Видно было, что слова ее и так задели старого вора.

— Грамотно рассуждает, — после минутной паузы ответил тот, — Но в самом уголовном сыске таких нету. Иных вообще купить можно как морковку — пятак за пучок! Только и смотрят, кто им поднесет чего, а значит, прав я-таки за две стороны этой монеты… Ты лучше скажи, дочка, что мне теперь с тобою делать?

— Мне в Ойск попадать надо, — сжала кулачки Ирэн, — к Антоновскому. Он вытащит.

— Кто такой? — нахмурился вор.

— Купец, — коротко ответила Ирэн. — Любит меня и все, что надо, сделает.

— Крутишь Ирка мужиками! — усмехнулся в бороду вор, — Вон и Федька про тебя как рассказывал первый раз, глаза так и сверкали. По нраву ты ворам. Бесшабашная и честная. Это ж надо свалиться сюда так издалека, — зажмурился он, зажав бороду в кулак, — Федька говорил, ты все про время наше знаешь, так что где плохого будет?

— Кое-что знаю, — пожала плечами Ирэн, — но менять почему-то не получается и вряд ли что выйдет. И она рассказала вору про Арину, ее гадания и ситуацию в Уфе.

— Смотри-ка, правильно говорил учитель мой «Рыбак»-покойничек, мол, люди по масти друг к дружке тянутся: петушки к петушкам, гребешки к гребешкам, а мухи прибиваются лишь к мухам. Героическая девка, служанка твоя. Собой говоришь, закрыла. И что теперя с ней?

— Так вот и я переживаю, — опустила голову Ирэн, — А помочь пока ничем пока не смогу. Только Антоновский и спасет.

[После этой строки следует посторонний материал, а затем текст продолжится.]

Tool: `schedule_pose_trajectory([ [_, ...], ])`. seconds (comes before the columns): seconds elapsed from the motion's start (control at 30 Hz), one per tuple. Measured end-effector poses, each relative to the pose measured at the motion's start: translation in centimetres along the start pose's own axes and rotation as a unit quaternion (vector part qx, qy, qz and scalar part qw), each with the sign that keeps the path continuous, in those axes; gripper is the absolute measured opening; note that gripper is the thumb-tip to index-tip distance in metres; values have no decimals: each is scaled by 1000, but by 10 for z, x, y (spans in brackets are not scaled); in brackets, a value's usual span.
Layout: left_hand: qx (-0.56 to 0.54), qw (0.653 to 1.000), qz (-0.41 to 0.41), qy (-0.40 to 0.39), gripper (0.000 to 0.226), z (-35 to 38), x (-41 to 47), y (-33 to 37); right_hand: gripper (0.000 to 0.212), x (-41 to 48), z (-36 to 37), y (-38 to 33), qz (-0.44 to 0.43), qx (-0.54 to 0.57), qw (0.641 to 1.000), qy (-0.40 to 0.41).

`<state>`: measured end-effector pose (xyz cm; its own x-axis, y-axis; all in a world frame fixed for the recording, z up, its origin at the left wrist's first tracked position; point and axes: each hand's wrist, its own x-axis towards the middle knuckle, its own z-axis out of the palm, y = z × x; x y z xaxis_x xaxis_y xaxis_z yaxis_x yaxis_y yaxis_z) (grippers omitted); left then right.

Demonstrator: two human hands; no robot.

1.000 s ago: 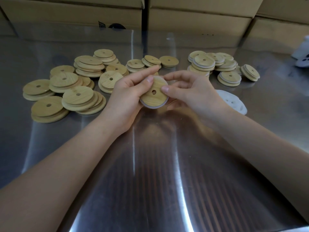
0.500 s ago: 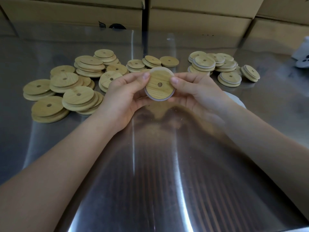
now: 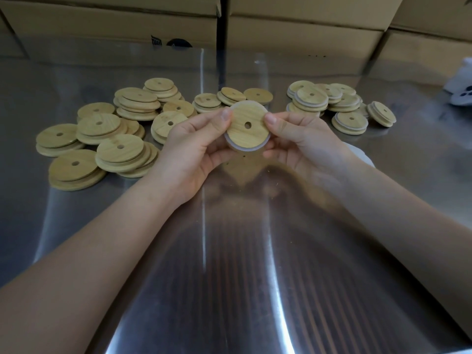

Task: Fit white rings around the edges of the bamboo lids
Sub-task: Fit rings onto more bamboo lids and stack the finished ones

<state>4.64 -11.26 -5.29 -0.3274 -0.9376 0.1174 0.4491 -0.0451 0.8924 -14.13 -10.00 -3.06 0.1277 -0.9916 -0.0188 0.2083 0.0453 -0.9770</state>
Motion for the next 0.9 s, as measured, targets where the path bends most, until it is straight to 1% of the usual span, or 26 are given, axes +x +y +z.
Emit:
schedule_pose_trajectory([
  [0.07, 11, 1000, -11, -10, 37, 1, 0, 0, 30, 1, -1, 0, 7, 15, 1000, 8],
  [0.2, 37, 999, 2, 9, 47, 0, 0, -2, 30, 1, -2, 2, 7, 12, 1000, 4],
  [0.33, 51, 998, 14, 24, 45, -1, 0, -1, 32, 0, 2, 5, -10, -18, 1000, -3],
  [0.47, 81, 996, 31, 21, 42, -3, 2, -1, 29, -1, 2, 3, -7, -33, 999, 11],
  [0.67, 95, 994, 33, 30, 45, -3, 1, -2, 27, -3, 4, 2, 33, -17, 999, 15],
  [0.73, 118, 991, 36, 46, 46, -1, 0, -3, 31, -3, 4, 2, 34, 1, 999, 32],
  [0.8, 137, 987, 43, 73, 39, 1, 0, -4, 33, -2, 3, 0, 23, 15, 999, 46],
  [0.9, 191, 974, 66, 104, 19, 0, 0, -3, 22, 0, -4, -5, 18, -9, 998, 60],
])
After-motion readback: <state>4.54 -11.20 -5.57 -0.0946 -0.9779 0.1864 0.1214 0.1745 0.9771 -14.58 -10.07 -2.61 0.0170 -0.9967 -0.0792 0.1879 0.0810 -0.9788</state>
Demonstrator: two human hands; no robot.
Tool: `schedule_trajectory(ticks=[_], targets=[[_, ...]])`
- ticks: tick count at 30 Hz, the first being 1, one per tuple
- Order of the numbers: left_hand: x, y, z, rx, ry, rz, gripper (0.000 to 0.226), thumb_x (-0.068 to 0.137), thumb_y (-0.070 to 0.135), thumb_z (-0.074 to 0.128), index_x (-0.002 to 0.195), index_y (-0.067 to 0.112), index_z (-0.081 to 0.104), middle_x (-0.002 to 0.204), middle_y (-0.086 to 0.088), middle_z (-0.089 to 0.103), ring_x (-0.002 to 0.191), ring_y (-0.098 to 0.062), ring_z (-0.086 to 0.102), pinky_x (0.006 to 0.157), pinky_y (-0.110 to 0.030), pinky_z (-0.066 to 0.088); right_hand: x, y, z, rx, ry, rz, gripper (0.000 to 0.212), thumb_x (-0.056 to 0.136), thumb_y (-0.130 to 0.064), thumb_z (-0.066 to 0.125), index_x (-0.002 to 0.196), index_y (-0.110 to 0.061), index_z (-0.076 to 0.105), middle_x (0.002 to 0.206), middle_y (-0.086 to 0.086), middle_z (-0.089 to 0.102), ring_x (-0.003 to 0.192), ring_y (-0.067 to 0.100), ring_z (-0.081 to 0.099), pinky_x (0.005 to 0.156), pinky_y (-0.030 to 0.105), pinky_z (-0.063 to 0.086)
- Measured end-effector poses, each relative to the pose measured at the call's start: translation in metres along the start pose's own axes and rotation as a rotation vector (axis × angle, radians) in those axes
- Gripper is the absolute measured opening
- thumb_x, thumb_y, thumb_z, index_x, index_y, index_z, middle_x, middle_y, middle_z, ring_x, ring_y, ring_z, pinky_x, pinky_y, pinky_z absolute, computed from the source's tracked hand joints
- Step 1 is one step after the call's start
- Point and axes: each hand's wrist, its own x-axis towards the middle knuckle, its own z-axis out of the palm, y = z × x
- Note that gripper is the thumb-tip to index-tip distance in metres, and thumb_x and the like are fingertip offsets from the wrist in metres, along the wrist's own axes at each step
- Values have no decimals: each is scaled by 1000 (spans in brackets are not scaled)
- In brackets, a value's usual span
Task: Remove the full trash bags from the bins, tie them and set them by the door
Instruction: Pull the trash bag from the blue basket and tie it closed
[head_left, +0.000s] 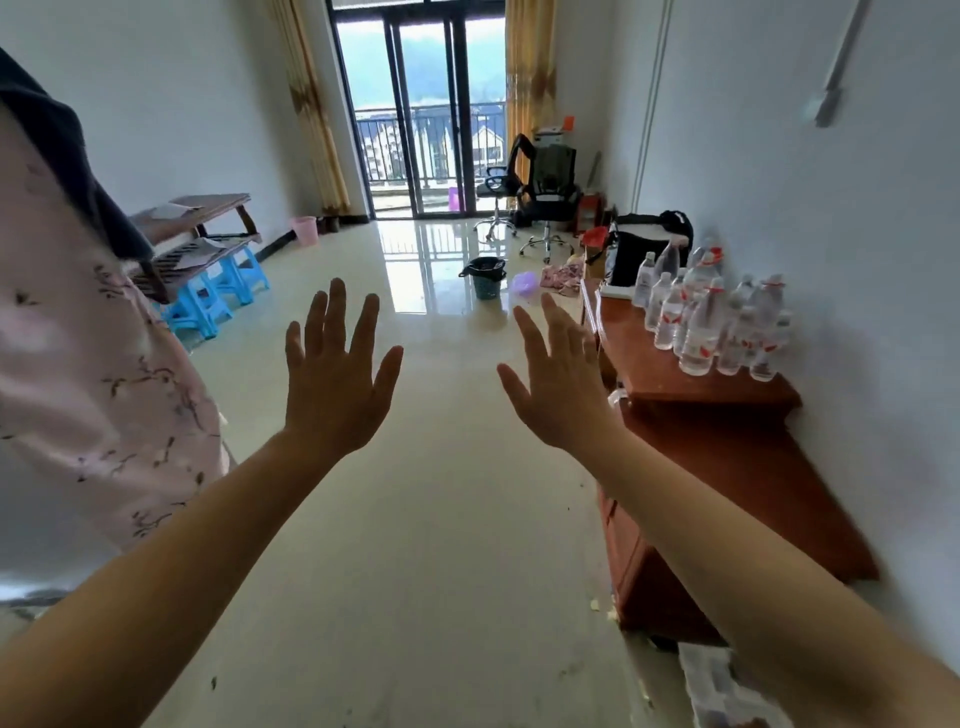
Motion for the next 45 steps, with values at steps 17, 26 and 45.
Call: schedule_trajectory(ticks=[17, 26, 45], targets=[[284, -212, 289, -64, -109, -220, 73, 99, 64, 16, 161, 30, -1, 168, -8, -16, 155, -30, -7, 121, -62, 9, 388, 33, 299, -36, -155, -107, 72, 99, -50, 47, 157, -16, 20, 163, 21, 13, 145, 40, 25, 115, 54, 26], [515, -253, 442, -148, -159, -42, 73, 100, 62, 16, 161, 26, 0, 168, -10, -13, 155, -30, -7, 121, -60, 9, 581, 134, 389, -31, -84, 120, 73, 99, -50, 44, 158, -22, 11, 164, 17, 5, 148, 38, 17, 117, 54, 18], [964, -328, 809, -130, -183, 30, 73, 97, 66, 14, 160, 32, -3, 167, -7, -20, 155, -30, -13, 120, -64, 8, 1053, 334, 666, 19, -123, 172, 74, 100, -52, 41, 159, -24, 6, 167, 10, -5, 150, 35, 10, 117, 56, 16]])
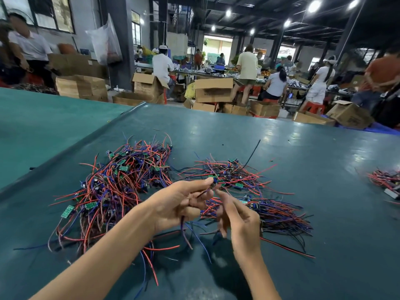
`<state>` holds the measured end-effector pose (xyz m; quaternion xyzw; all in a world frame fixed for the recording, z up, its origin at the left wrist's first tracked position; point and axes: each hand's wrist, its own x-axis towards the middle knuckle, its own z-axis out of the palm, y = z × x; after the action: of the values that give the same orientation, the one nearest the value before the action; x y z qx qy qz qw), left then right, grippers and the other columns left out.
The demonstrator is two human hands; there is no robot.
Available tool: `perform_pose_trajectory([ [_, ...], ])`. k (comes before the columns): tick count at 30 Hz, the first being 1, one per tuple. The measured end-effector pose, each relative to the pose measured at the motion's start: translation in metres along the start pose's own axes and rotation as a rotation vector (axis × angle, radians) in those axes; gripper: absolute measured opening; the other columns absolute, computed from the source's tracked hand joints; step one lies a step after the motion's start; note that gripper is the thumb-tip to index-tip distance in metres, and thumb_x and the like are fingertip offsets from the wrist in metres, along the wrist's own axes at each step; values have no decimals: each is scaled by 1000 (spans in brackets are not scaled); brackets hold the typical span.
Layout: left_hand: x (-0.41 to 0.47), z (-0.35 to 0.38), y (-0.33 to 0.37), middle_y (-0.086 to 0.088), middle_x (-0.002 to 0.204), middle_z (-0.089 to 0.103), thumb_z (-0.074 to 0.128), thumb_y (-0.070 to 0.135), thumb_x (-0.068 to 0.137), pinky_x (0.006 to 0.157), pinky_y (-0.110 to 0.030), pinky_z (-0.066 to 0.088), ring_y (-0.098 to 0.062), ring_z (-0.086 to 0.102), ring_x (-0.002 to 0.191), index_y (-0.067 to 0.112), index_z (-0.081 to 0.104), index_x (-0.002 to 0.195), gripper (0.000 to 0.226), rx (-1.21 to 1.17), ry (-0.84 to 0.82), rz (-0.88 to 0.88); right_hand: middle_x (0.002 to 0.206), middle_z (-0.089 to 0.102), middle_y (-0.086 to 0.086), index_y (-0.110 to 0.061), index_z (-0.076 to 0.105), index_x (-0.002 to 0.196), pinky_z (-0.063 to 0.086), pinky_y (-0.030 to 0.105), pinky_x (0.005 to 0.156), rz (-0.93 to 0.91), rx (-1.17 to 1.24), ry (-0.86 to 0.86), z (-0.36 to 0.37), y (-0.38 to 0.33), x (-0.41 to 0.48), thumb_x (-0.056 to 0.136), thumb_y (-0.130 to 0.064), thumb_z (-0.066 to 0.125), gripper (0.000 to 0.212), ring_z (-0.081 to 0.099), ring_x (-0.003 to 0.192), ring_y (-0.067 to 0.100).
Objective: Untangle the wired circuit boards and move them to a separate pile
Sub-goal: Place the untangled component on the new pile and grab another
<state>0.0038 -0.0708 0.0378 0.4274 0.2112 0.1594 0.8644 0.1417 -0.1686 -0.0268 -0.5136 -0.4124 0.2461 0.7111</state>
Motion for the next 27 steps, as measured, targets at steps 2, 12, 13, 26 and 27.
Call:
perform_pose_trajectory([
  [2, 3, 0, -16, 1, 80, 62, 73, 26, 85, 31, -11, 22, -1, 36, 47, 14, 74, 82, 13, 21, 58, 1, 56, 49, 8, -15, 79, 85, 21, 29, 42, 71, 7, 12, 6, -4, 8, 84, -50, 69, 36, 34, 46, 20],
  [12, 1, -17, -48, -13, 88, 70, 63, 18, 98, 33, -17, 31, -12, 61, 60, 4, 68, 92, 17, 289, 162, 242, 69, 53, 15, -1, 76, 88, 31, 36, 59, 402, 39, -58, 6, -8, 19, 75, -37, 83, 40, 47, 62, 25],
  [13, 1, -18, -50, -15, 88, 70, 65, 19, 97, 32, -17, 33, -14, 63, 61, 4, 69, 92, 16, 313, 155, 264, 66, 49, 14, -3, 77, 87, 29, 31, 54, 403, 14, -78, 6, -11, 22, 75, -36, 82, 36, 44, 56, 22],
  [26, 9, -45, -54, -17, 75, 66, 75, 29, 83, 46, -28, 49, -20, 61, 55, 1, 77, 91, 29, 168, 172, 369, 59, 44, 6, -6, 79, 68, 20, 25, 46, 375, -53, -74, 4, -41, 102, 87, -11, 73, 21, 32, 51, 16],
  [27, 9, -46, -54, -17, 75, 66, 77, 30, 81, 47, -28, 50, -20, 61, 56, 1, 77, 92, 31, 157, 172, 369, 56, 41, 3, -4, 78, 70, 17, 23, 42, 396, -20, -69, 5, -42, 106, 88, -10, 72, 20, 30, 46, 13],
])
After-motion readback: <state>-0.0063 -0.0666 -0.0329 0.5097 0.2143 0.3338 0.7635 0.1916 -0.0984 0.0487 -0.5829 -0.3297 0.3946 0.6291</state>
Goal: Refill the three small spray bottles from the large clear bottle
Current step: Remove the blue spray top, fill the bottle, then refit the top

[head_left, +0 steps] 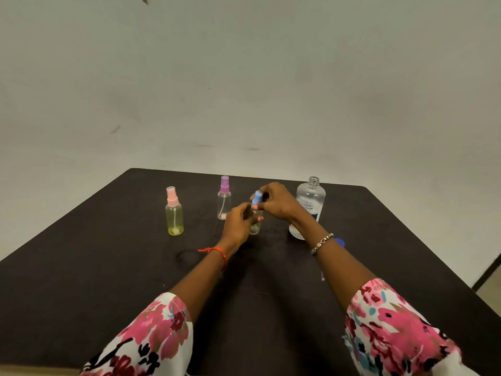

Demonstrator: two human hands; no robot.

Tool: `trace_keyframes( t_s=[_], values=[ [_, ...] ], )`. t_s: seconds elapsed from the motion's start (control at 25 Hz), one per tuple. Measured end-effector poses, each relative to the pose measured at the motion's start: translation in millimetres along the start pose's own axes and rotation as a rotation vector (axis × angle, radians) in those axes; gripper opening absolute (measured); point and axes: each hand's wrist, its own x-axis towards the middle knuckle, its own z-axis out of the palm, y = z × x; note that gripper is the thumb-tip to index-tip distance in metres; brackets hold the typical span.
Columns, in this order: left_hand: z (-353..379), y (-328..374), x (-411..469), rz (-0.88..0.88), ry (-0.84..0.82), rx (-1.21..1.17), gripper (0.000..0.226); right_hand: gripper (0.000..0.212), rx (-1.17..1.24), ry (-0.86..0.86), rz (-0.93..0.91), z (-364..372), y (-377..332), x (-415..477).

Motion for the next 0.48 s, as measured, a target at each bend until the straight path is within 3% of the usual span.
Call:
trace_keyframes(
  t_s=[0.16, 0.32, 0.4, 0.48],
  values=[
    [-7.6, 11.2, -6.7, 0.027, 0.015, 0.056, 0.030, 0.043, 0.224, -0.063, 0.031, -3.8, -7.7, -1.6],
    [-7.7, 26.2, -14.0, 0.040, 0.066, 0.052, 0.030, 0.033, -0.021, 0.111, 0.065, 4.4, -13.4, 0.0],
    [-11.0, 28.8, -16.8, 0.047, 0.069, 0.074, 0.026, 0.024, -0.035, 0.053, 0.054, -0.8, -13.8, 2.7],
    [-13.7, 29.0, -18.7, 0.036, 0.067, 0.075, 0.023, 0.030, -0.004, -0.010, 0.043, -5.5, -17.9, 1.5]
  ],
)
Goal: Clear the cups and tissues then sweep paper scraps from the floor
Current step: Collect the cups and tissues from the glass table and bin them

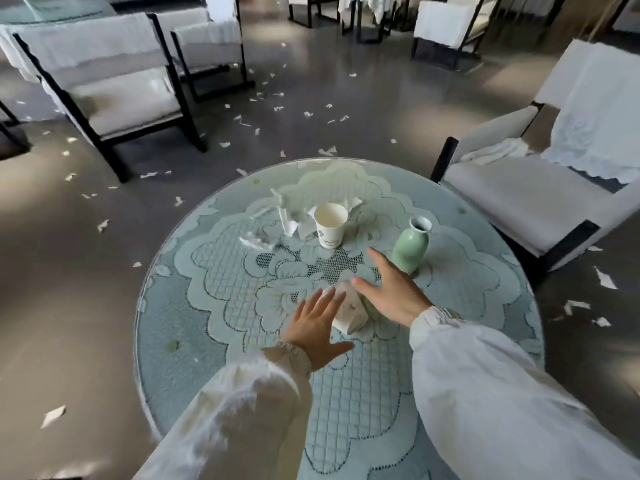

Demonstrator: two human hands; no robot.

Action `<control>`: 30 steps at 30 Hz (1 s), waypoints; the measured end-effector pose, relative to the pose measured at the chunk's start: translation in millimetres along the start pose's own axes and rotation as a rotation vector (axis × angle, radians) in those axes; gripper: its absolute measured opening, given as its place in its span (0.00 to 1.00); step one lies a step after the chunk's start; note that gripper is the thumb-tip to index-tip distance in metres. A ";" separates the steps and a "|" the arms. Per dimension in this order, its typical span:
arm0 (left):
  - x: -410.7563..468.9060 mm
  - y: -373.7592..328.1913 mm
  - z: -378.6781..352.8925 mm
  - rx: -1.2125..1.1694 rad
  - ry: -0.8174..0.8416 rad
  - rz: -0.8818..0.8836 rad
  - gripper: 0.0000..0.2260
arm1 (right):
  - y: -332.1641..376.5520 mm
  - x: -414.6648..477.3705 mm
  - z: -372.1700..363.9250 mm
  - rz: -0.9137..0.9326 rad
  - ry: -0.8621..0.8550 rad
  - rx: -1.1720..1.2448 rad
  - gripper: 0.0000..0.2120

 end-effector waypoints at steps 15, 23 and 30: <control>9.2 124.5 38.1 -0.021 -0.248 0.248 0.27 | 22.2 157.9 12.5 -0.029 -0.095 0.024 0.45; -17.3 203.7 65.9 -0.139 -0.404 0.409 0.35 | 42.7 193.2 -18.3 -0.009 -0.082 0.005 0.43; -16.7 220.0 74.9 -0.160 -0.454 0.427 0.36 | 67.5 170.4 -85.0 0.125 0.222 0.000 0.51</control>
Point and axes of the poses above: each hand's wrist, its own x-axis towards the middle knuckle, its own z-axis out of the back of the hand, y = z × x, the point moved 3 cm from there along x, towards the middle knuckle, and after that the axes turned 8 degrees about y, right-handed, at the moved point
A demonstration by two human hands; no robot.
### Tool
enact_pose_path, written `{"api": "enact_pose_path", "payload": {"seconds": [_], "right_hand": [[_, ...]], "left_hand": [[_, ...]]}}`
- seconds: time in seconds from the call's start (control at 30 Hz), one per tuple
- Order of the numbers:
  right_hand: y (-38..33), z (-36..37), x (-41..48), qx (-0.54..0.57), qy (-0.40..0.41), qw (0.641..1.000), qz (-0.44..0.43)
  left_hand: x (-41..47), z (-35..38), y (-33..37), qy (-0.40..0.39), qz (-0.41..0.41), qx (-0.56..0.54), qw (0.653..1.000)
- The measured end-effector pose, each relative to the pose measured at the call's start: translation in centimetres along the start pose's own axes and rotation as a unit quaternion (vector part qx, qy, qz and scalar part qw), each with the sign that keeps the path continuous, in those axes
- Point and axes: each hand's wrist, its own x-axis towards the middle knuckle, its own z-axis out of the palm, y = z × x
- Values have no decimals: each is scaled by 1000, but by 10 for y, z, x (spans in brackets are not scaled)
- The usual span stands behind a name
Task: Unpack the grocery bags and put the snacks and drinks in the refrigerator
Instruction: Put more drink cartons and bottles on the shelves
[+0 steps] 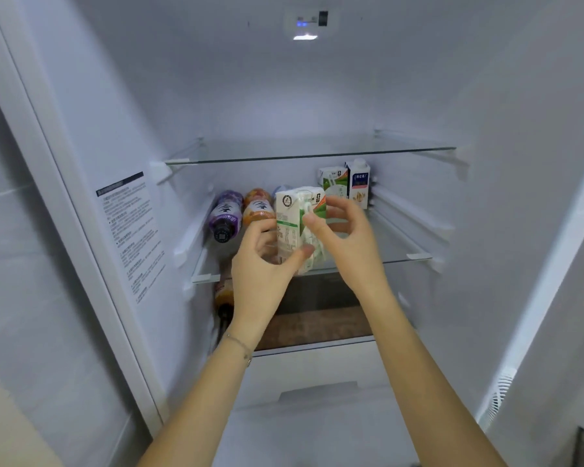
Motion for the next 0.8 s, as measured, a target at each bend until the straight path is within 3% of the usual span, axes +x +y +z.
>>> {"api": "enact_pose_path", "payload": {"seconds": [0.17,0.37,0.5,0.8], "right_hand": [[9,-1,13,-70,-16,997,29],[26,-9,33,-62,2,996,58],[27,-11,39,-98,-10,995,30],[39,-20,39,-56,-2,996,76]], "left_hand": [[13,26,-4,3,45,109,993],[18,38,-18,-48,67,165,983],[25,39,-22,-57,75,166,982],[30,52,-37,-100,48,96,989]]}}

— Ладненько, — услышал шум в соседней комнате вор, — Похоже, договорили там, идем чай пить.

За столом с самоваром остался только Алфер, и пара его молчаливых громил рассаживались со стаканами.

Увидев дядю Юру, они собрались было вставать, но тот махнул рукой, мол, сидите-пейте, и сам полез на лавку рядом.

— Еще день прожили, — улыбнулся он Алферу, — Точку ставим и спать.

— А с нею чего? — кивнул на девушку тот.

— У меня заночует, а завтра ты с ею займешься. Есть у меня мысля, как ее домой-то доставить, — лучился от какого-то еще неизвестного решения вор и, наклонившись к девушке, спросил на ухо, — Прическу готова сменить? — и, засмеявшись удивленному взгляду Ирэн, продолжил, — Парнем в Ойск, девка, поедешь. Слава Богу, размеров русских наростить ты не успела. — Выразительно развел он руки, — Так в самый раз и сойдешь…

* * *

И снова за окном вагона мелькают пейзажи дореволюционной России.

Дороги. Городки. Перелески, а кругом люди-людишки, что и не знают, какие перемены ждут их.

Вот мужик с двумя жердями около насыпи и мальчишка рядом. Поезд пережидают да удивляются: куда это и кому ехать нужно, когда и здесь все рядом.

Городовой в белом кителе на небольшой станции. Стоит, пыхтит в усы, за мальчишками смотрит, что между бабок, торгующих картошкой и помидорами, снуют.

«Ничего не меняется, — рассматривала картинки через стекло общего вагона Ирэн, — Одна лишь смена декораций».

На поездке в общем вагоне настоял Алфер.

— Хрен ли твои деньги? — сердился он на Ирэн, — Отберу вот сейчас, чтобы не пыжилась! Я наменял тут тебе в дорогу, — грохнул он на стол небольшой кисет. — Тута пятнадцать рублей и твоя монета теперя копейка да пятак. Парень ты деревенский, хотя судя по одежке из крепкой семьи. Слыхала, как лапотники разговаривают?

— Нет, — мотала головой Ирэн. — А почему я не могу быть, например, слесарем?

— Слесарем? — удивился вор, — Эка хватила, хотя ты про слесаря или крестьянина одинаково знаешь. Можно и так. А говорок я тебе сейчас не покажу. Как сядешь в поезд, больше молчи и слушай. Привыкай думать, как они. Эти-то любят поболтать. Важничают друг перед дружкой. На вопросы больше отмалчивайся, а то голосок у тебя хоть и наглый, да все одно тонкий. Ну-ка пройдися.